INSTRUCTIONS FOR THE TASK:
Set down the lines that begin at the top of the records and end with the line containing "Outline every instance of the bottle", and drop every picture.

DATASET CONTENT:
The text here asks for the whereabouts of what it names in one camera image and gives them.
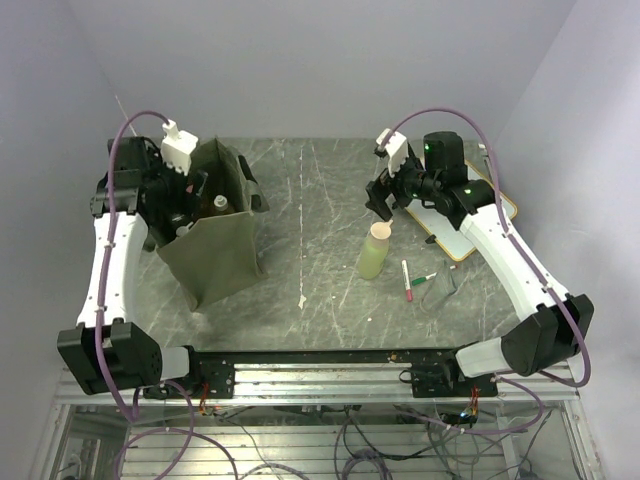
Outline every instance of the bottle inside bag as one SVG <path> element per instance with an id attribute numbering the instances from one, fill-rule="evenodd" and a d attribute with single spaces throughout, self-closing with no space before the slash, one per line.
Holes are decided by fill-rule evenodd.
<path id="1" fill-rule="evenodd" d="M 224 195 L 217 195 L 216 198 L 213 199 L 213 208 L 214 215 L 229 215 L 231 213 L 236 213 L 235 209 Z"/>

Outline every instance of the olive green bag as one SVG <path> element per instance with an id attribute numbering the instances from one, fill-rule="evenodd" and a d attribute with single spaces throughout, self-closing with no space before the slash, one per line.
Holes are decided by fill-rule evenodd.
<path id="1" fill-rule="evenodd" d="M 236 211 L 200 218 L 184 236 L 157 250 L 194 311 L 267 277 L 257 262 L 254 212 L 269 210 L 269 204 L 246 159 L 218 139 L 196 148 L 191 160 L 192 172 L 208 174 L 204 201 L 210 205 L 223 194 Z"/>

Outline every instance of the red cap marker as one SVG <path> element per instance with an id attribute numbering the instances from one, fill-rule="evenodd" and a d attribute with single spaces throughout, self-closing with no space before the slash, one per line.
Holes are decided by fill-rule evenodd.
<path id="1" fill-rule="evenodd" d="M 409 267 L 407 261 L 402 260 L 402 276 L 404 277 L 404 289 L 407 292 L 407 301 L 413 301 L 413 292 L 411 291 L 411 280 L 409 280 Z"/>

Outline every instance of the wire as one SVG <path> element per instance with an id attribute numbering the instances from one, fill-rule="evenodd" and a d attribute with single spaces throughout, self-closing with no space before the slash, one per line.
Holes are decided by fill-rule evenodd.
<path id="1" fill-rule="evenodd" d="M 569 328 L 571 328 L 571 331 L 573 332 L 573 335 L 576 338 L 576 341 L 578 342 L 578 346 L 580 348 L 580 351 L 582 352 L 582 360 L 584 362 L 583 377 L 580 381 L 575 382 L 575 381 L 565 380 L 556 375 L 545 372 L 544 370 L 538 373 L 540 373 L 541 375 L 544 375 L 547 378 L 555 380 L 556 382 L 559 382 L 563 385 L 567 385 L 573 388 L 580 388 L 585 386 L 587 383 L 589 383 L 589 380 L 591 378 L 591 358 L 589 357 L 589 352 L 587 350 L 587 345 L 584 341 L 582 332 L 580 331 L 578 324 L 576 323 L 573 316 L 571 315 L 571 312 L 569 312 L 567 307 L 564 305 L 564 303 L 560 299 L 560 296 L 552 287 L 548 286 L 544 273 L 542 273 L 542 271 L 538 268 L 538 265 L 534 262 L 534 260 L 531 257 L 529 257 L 529 254 L 526 252 L 524 247 L 520 244 L 518 239 L 514 235 L 512 235 L 510 232 L 508 221 L 505 217 L 504 210 L 502 209 L 502 196 L 500 194 L 500 179 L 498 177 L 497 157 L 486 135 L 484 134 L 482 129 L 480 129 L 480 126 L 471 117 L 453 108 L 448 108 L 448 107 L 426 108 L 424 110 L 419 110 L 415 113 L 412 113 L 411 115 L 409 115 L 408 117 L 400 121 L 394 128 L 389 130 L 387 135 L 385 135 L 384 139 L 380 143 L 379 148 L 383 149 L 387 144 L 387 142 L 389 141 L 389 139 L 393 136 L 393 134 L 406 122 L 408 122 L 414 117 L 417 117 L 418 115 L 422 115 L 423 113 L 429 113 L 429 112 L 450 113 L 452 115 L 462 118 L 469 125 L 471 125 L 471 127 L 476 131 L 476 133 L 482 140 L 482 143 L 485 145 L 485 148 L 487 149 L 487 158 L 489 159 L 489 170 L 490 170 L 489 173 L 493 180 L 495 203 L 498 210 L 498 218 L 500 219 L 500 224 L 502 225 L 502 229 L 504 230 L 504 233 L 507 236 L 507 238 L 509 238 L 509 240 L 513 244 L 514 248 L 518 251 L 518 253 L 522 257 L 522 259 L 525 261 L 525 263 L 529 266 L 529 268 L 531 268 L 531 270 L 533 271 L 535 276 L 538 278 L 542 286 L 549 293 L 549 296 L 551 296 L 555 304 L 558 306 L 558 308 L 560 309 L 560 312 L 562 312 L 562 315 L 564 316 L 565 320 L 569 324 Z"/>
<path id="2" fill-rule="evenodd" d="M 533 437 L 531 437 L 531 441 L 529 442 L 529 446 L 527 447 L 527 451 L 525 452 L 524 457 L 522 457 L 522 460 L 520 461 L 520 463 L 518 463 L 518 465 L 513 465 L 511 467 L 507 467 L 504 470 L 500 470 L 498 473 L 496 473 L 495 475 L 490 476 L 486 480 L 491 480 L 492 478 L 495 478 L 498 475 L 502 475 L 503 473 L 508 472 L 509 470 L 511 470 L 513 468 L 518 468 L 518 471 L 516 472 L 516 476 L 514 477 L 514 480 L 518 478 L 518 475 L 520 475 L 520 468 L 522 467 L 522 464 L 528 459 L 529 452 L 531 452 L 531 448 L 533 448 L 533 444 L 535 443 L 536 439 L 538 438 L 538 434 L 542 431 L 542 427 L 545 426 L 545 424 L 547 423 L 547 421 L 549 420 L 549 417 L 553 414 L 553 412 L 554 412 L 554 410 L 549 411 L 549 413 L 547 413 L 547 416 L 544 417 L 544 420 L 542 420 L 542 422 L 540 422 L 540 425 L 538 426 L 538 429 L 536 430 L 536 433 L 534 433 Z"/>
<path id="3" fill-rule="evenodd" d="M 285 472 L 291 473 L 292 475 L 295 475 L 298 478 L 301 478 L 302 480 L 311 480 L 309 477 L 307 477 L 304 473 L 296 470 L 295 468 L 291 468 L 291 467 L 287 467 L 286 465 L 282 465 L 280 463 L 272 463 L 272 462 L 268 462 L 268 463 L 264 463 L 262 465 L 258 465 L 257 467 L 252 468 L 251 470 L 249 470 L 247 473 L 245 473 L 244 475 L 242 475 L 239 480 L 243 480 L 244 478 L 247 478 L 249 475 L 253 475 L 254 473 L 256 473 L 259 470 L 263 470 L 265 468 L 271 468 L 272 470 L 274 468 L 279 468 L 280 470 L 284 470 Z"/>
<path id="4" fill-rule="evenodd" d="M 395 462 L 402 462 L 404 460 L 411 460 L 413 458 L 427 458 L 429 455 L 421 455 L 421 454 L 424 453 L 424 452 L 427 452 L 429 450 L 433 450 L 433 446 L 428 446 L 428 447 L 422 448 L 422 449 L 418 450 L 417 452 L 414 452 L 414 453 L 412 453 L 410 455 L 398 455 L 398 454 L 391 454 L 391 453 L 383 453 L 380 450 L 378 450 L 369 441 L 369 439 L 366 437 L 364 432 L 362 430 L 360 430 L 360 427 L 358 426 L 358 424 L 356 423 L 356 421 L 355 421 L 355 419 L 353 417 L 349 417 L 349 420 L 350 421 L 346 424 L 346 427 L 342 431 L 342 442 L 344 443 L 344 446 L 347 449 L 347 452 L 349 452 L 349 455 L 351 455 L 352 457 L 355 456 L 355 453 L 351 451 L 351 449 L 349 448 L 349 445 L 347 444 L 347 428 L 349 427 L 350 423 L 353 424 L 353 426 L 356 428 L 356 430 L 358 431 L 358 433 L 360 434 L 362 439 L 365 441 L 367 446 L 373 452 L 375 452 L 378 456 L 380 456 L 381 458 L 387 459 L 387 460 L 393 460 Z"/>
<path id="5" fill-rule="evenodd" d="M 194 433 L 194 431 L 193 431 L 194 426 L 195 426 L 196 416 L 195 416 L 195 411 L 193 409 L 193 404 L 191 403 L 191 398 L 189 398 L 189 395 L 187 394 L 186 390 L 184 388 L 182 388 L 181 385 L 179 385 L 179 384 L 177 384 L 175 382 L 172 382 L 171 380 L 167 380 L 165 383 L 167 385 L 172 386 L 176 390 L 178 390 L 180 395 L 182 395 L 184 397 L 184 399 L 187 401 L 187 405 L 189 406 L 189 430 L 159 427 L 159 428 L 152 428 L 151 430 L 148 430 L 146 432 L 140 433 L 140 434 L 136 435 L 135 437 L 133 437 L 131 440 L 129 440 L 127 443 L 124 444 L 124 446 L 120 449 L 120 451 L 116 455 L 116 458 L 115 458 L 115 460 L 113 462 L 113 478 L 115 478 L 116 480 L 118 480 L 120 478 L 120 464 L 122 463 L 124 454 L 126 453 L 127 449 L 132 444 L 134 444 L 135 442 L 137 442 L 141 438 L 147 437 L 149 435 L 154 435 L 154 434 L 160 433 L 160 432 L 170 432 L 170 431 L 177 431 L 178 433 L 185 433 L 186 436 L 187 436 L 187 438 L 184 441 L 184 444 L 182 445 L 182 448 L 180 449 L 180 451 L 178 452 L 176 457 L 171 461 L 169 466 L 160 475 L 158 475 L 155 478 L 155 480 L 161 480 L 164 477 L 166 477 L 167 475 L 169 475 L 171 470 L 173 470 L 173 468 L 178 464 L 178 462 L 180 461 L 180 459 L 184 455 L 184 452 L 187 451 L 187 447 L 189 447 L 189 443 L 191 442 L 191 438 L 194 437 L 194 436 L 199 436 L 199 434 L 196 435 Z M 137 402 L 137 396 L 136 395 L 134 395 L 134 410 L 135 411 L 138 410 L 138 402 Z M 218 442 L 216 442 L 215 440 L 209 439 L 209 441 L 211 441 L 212 443 L 217 445 L 223 451 L 226 451 L 225 448 L 222 445 L 220 445 Z"/>
<path id="6" fill-rule="evenodd" d="M 104 325 L 104 312 L 106 309 L 105 297 L 107 292 L 107 279 L 109 276 L 109 264 L 111 263 L 111 253 L 113 252 L 113 241 L 116 234 L 116 226 L 118 223 L 118 216 L 116 214 L 116 200 L 115 200 L 115 187 L 114 187 L 114 169 L 116 162 L 116 155 L 118 153 L 118 147 L 120 141 L 124 136 L 126 129 L 133 123 L 133 121 L 143 115 L 151 115 L 161 119 L 164 123 L 169 123 L 169 119 L 164 115 L 154 112 L 152 110 L 143 110 L 136 113 L 131 118 L 128 118 L 116 133 L 111 145 L 111 152 L 109 153 L 109 167 L 107 169 L 107 196 L 109 199 L 109 230 L 107 233 L 107 244 L 104 249 L 104 255 L 102 257 L 102 266 L 100 269 L 100 280 L 98 283 L 98 309 L 96 310 L 96 326 L 95 326 L 95 349 L 98 365 L 100 366 L 100 373 L 104 378 L 107 388 L 111 392 L 113 399 L 115 400 L 118 408 L 127 419 L 129 423 L 136 421 L 136 415 L 132 409 L 130 409 L 124 402 L 122 395 L 118 391 L 118 387 L 111 376 L 107 360 L 104 355 L 102 347 L 102 326 Z"/>
<path id="7" fill-rule="evenodd" d="M 439 419 L 435 419 L 435 418 L 431 418 L 431 417 L 427 417 L 425 415 L 422 415 L 420 413 L 416 413 L 416 412 L 408 412 L 408 411 L 402 411 L 402 410 L 396 410 L 394 412 L 392 412 L 393 414 L 397 415 L 404 415 L 407 417 L 412 417 L 412 418 L 417 418 L 418 420 L 424 422 L 427 424 L 427 433 L 429 432 L 429 426 L 430 425 L 439 425 L 441 427 L 443 427 L 446 432 L 448 432 L 447 434 L 451 434 L 451 433 L 459 433 L 459 434 L 465 434 L 465 435 L 473 435 L 473 436 L 487 436 L 487 435 L 503 435 L 503 434 L 510 434 L 510 433 L 515 433 L 515 432 L 520 432 L 534 424 L 536 424 L 538 422 L 538 420 L 540 420 L 540 418 L 542 418 L 542 415 L 544 413 L 544 405 L 542 403 L 542 400 L 540 399 L 540 397 L 534 393 L 533 391 L 531 391 L 529 388 L 525 387 L 524 385 L 521 385 L 517 382 L 514 382 L 512 380 L 509 380 L 507 378 L 501 378 L 501 380 L 503 380 L 506 383 L 509 383 L 513 386 L 515 386 L 516 388 L 520 388 L 521 390 L 524 390 L 526 393 L 528 393 L 529 395 L 531 395 L 536 402 L 538 403 L 538 412 L 536 414 L 536 416 L 530 420 L 529 422 L 526 422 L 523 425 L 518 425 L 515 427 L 509 427 L 509 428 L 504 428 L 504 429 L 496 429 L 496 430 L 472 430 L 472 429 L 464 429 L 464 428 L 460 428 L 460 427 L 456 427 L 456 426 L 452 426 L 449 425 L 445 422 L 443 422 L 442 420 Z M 353 421 L 351 415 L 349 415 L 345 421 L 343 422 L 342 426 L 340 427 L 340 430 L 338 430 L 338 434 L 336 435 L 336 440 L 334 442 L 334 446 L 333 446 L 333 468 L 334 468 L 334 473 L 336 475 L 336 479 L 337 480 L 346 480 L 346 477 L 344 476 L 344 469 L 343 469 L 343 475 L 340 475 L 340 472 L 338 470 L 338 444 L 340 442 L 340 437 L 343 436 L 345 429 L 348 427 L 349 423 L 351 423 Z M 503 440 L 506 437 L 506 435 L 504 437 L 502 437 L 501 439 L 497 440 L 497 442 Z M 375 446 L 373 446 L 367 439 L 365 438 L 365 442 L 367 443 L 367 445 L 370 447 L 370 451 L 372 452 L 372 454 L 375 454 L 377 457 L 380 457 L 382 459 L 384 459 L 383 455 L 386 454 L 382 454 L 382 452 L 380 452 L 379 450 L 376 449 Z M 442 456 L 442 454 L 440 454 L 440 452 L 437 451 L 437 449 L 435 448 L 435 445 L 433 441 L 431 441 L 431 446 L 427 447 L 424 451 L 426 450 L 431 450 L 433 449 L 434 452 L 436 453 L 436 455 L 438 455 L 439 457 Z M 448 464 L 446 463 L 446 460 L 444 461 L 444 464 L 446 464 L 446 468 L 450 471 Z M 383 477 L 383 473 L 380 473 L 380 478 L 381 479 L 386 479 L 387 477 Z"/>
<path id="8" fill-rule="evenodd" d="M 444 458 L 444 456 L 440 453 L 440 451 L 436 448 L 436 443 L 433 439 L 431 432 L 431 424 L 427 423 L 427 436 L 429 437 L 429 442 L 433 445 L 433 451 L 440 460 L 440 463 L 444 466 L 445 471 L 451 476 L 451 478 L 459 478 L 455 473 L 451 471 L 451 467 L 449 466 L 449 462 Z"/>
<path id="9" fill-rule="evenodd" d="M 253 438 L 253 435 L 251 435 L 251 434 L 249 433 L 249 431 L 248 431 L 246 428 L 244 428 L 244 425 L 240 425 L 240 424 L 238 424 L 238 423 L 231 422 L 231 421 L 229 421 L 229 420 L 227 420 L 227 419 L 223 419 L 223 421 L 225 421 L 225 422 L 227 422 L 227 423 L 230 423 L 231 425 L 235 425 L 236 427 L 240 427 L 240 428 L 242 429 L 242 431 L 245 433 L 245 435 L 247 435 L 247 436 L 251 439 L 251 442 L 253 443 L 253 446 L 256 448 L 256 452 L 258 453 L 258 456 L 260 457 L 260 460 L 262 460 L 262 463 L 263 463 L 264 465 L 270 465 L 270 463 L 269 463 L 269 462 L 267 462 L 267 460 L 265 460 L 265 458 L 262 456 L 262 452 L 260 452 L 260 448 L 258 447 L 258 443 L 256 442 L 256 439 L 255 439 L 255 438 Z M 280 475 L 278 474 L 278 472 L 276 472 L 276 471 L 274 470 L 274 468 L 273 468 L 273 467 L 271 468 L 271 471 L 273 472 L 273 474 L 274 474 L 274 475 L 275 475 L 279 480 L 282 480 L 282 477 L 280 477 Z M 251 474 L 251 472 L 245 473 L 245 474 L 242 476 L 242 478 L 244 478 L 244 477 L 246 477 L 246 476 L 248 476 L 248 475 L 250 475 L 250 474 Z"/>

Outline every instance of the marble table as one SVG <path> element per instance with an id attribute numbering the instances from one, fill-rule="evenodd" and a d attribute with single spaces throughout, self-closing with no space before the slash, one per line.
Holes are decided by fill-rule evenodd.
<path id="1" fill-rule="evenodd" d="M 251 164 L 271 211 L 258 214 L 259 260 L 270 277 L 200 312 L 155 253 L 143 253 L 137 323 L 161 346 L 205 350 L 454 347 L 499 336 L 516 323 L 503 287 L 475 252 L 454 270 L 459 289 L 431 315 L 407 302 L 400 262 L 412 277 L 434 272 L 446 254 L 406 213 L 394 214 L 382 273 L 355 269 L 374 213 L 367 182 L 384 161 L 371 139 L 223 139 Z M 467 158 L 479 155 L 467 142 Z"/>

EXERCISE RESULT:
The text here asks for the whereabouts of what it names in one camera image and gives them.
Outline every instance of the bottle inside bag as one SVG <path> element per instance with an id attribute numbering the instances from one, fill-rule="evenodd" and a d attribute with single spaces throughout, self-closing with no space before the slash, one per line.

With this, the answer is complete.